Dataset section —
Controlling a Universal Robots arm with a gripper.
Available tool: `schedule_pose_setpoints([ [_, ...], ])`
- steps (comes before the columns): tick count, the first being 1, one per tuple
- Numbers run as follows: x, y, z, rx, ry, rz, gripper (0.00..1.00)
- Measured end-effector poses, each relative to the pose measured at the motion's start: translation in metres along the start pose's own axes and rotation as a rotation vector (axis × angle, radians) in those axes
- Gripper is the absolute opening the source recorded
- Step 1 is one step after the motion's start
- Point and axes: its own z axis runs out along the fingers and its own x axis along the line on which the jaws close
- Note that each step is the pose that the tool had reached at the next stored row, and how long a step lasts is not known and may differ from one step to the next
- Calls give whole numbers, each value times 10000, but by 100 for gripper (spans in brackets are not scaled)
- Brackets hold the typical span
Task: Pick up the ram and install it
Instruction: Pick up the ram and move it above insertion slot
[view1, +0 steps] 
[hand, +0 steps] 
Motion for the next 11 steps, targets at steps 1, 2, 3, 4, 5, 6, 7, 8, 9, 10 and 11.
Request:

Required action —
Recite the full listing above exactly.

Final answer —
Controlling a Universal Robots arm with a gripper.
Available tool: `schedule_pose_setpoints([ [_, ...], ])`
- steps (comes before the columns): tick count, the first being 1, one per tuple
- Numbers run as follows: x, y, z, rx, ry, rz, gripper (0.00..1.00)
- Measured end-effector poses, each relative to the pose measured at the motion's start: translation in metres along the start pose's own axes and rotation as a rotation vector (axis × angle, radians) in those axes
- Gripper is the absolute opening the source recorded
- Step 1 is one step after the motion's start
- Point and axes: its own z axis runs out along the fingers and its own x axis along the line on which the jaws close
- Note that each step is the pose that the tool had reached at the next stored row, and how long a step lasts is not known and may differ from one step to the next
- Calls give whole numbers, each value times 10000, but by 100 for gripper (spans in brackets are not scaled)
- Brackets hold the typical span
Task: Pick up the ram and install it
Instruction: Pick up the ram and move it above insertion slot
[view1, +0 steps] 
[hand, +0 steps] 
Motion for the next 11 steps, targets at steps 1, 2, 3, 4, 5, 6, 7, 8, 9, 10 and 11.
Request:

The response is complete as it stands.